■ Task description
Show all lines containing "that" from the data below.

━━━━━━━━

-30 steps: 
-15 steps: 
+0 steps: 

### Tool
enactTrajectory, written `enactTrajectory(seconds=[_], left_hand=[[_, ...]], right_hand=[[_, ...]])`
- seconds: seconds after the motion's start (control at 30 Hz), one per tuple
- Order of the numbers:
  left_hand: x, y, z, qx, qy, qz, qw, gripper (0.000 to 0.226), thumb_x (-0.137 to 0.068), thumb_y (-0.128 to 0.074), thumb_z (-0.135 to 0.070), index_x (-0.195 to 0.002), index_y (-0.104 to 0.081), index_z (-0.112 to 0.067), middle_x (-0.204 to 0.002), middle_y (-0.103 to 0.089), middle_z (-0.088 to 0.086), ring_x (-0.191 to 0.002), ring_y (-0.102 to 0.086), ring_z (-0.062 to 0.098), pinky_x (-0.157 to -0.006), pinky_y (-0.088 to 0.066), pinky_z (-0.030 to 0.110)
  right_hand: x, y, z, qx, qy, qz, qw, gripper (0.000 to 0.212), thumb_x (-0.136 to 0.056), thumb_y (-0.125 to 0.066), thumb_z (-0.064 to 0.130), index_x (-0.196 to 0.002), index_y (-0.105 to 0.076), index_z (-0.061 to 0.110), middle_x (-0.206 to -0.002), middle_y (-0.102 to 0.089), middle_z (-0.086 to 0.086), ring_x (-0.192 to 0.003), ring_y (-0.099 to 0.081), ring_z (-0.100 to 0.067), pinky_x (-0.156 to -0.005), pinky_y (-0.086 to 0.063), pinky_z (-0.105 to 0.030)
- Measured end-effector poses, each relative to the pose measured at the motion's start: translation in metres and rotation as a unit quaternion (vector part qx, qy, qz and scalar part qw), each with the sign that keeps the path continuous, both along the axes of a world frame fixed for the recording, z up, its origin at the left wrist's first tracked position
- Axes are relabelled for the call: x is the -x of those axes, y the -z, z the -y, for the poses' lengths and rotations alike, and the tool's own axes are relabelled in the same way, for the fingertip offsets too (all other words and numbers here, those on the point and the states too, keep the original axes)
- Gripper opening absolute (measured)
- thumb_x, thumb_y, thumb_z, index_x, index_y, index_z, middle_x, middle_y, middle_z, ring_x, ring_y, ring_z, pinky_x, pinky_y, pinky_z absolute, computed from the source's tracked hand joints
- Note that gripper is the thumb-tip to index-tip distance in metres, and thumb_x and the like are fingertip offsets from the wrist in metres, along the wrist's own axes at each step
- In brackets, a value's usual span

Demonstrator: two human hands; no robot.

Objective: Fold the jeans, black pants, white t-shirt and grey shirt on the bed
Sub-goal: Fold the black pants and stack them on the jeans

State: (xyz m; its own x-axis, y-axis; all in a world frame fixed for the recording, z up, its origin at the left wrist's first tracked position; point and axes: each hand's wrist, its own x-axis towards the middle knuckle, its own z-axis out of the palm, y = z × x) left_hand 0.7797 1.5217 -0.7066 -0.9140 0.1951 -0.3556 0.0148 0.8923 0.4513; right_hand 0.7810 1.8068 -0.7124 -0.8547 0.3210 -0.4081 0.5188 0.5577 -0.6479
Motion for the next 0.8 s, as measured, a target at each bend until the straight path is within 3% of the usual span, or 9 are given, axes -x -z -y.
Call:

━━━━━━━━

■ Solution for this problem
- Measured end-effector poses, each relative to the pose measured at the motion's start: translation in metres and rotation as a unit quaternion (vector part qx, qy, qz and scalar part qw), each with the sign that keeps the path continuous, both along the axes of a world frame fixed for the recording, z up, its origin at the left wrist's first tracked position
- Note that gripper is the thumb-tip to index-tip distance in metres, and thumb_x and the like are fingertip offsets from the wrist in metres, along the wrist's own axes at each step

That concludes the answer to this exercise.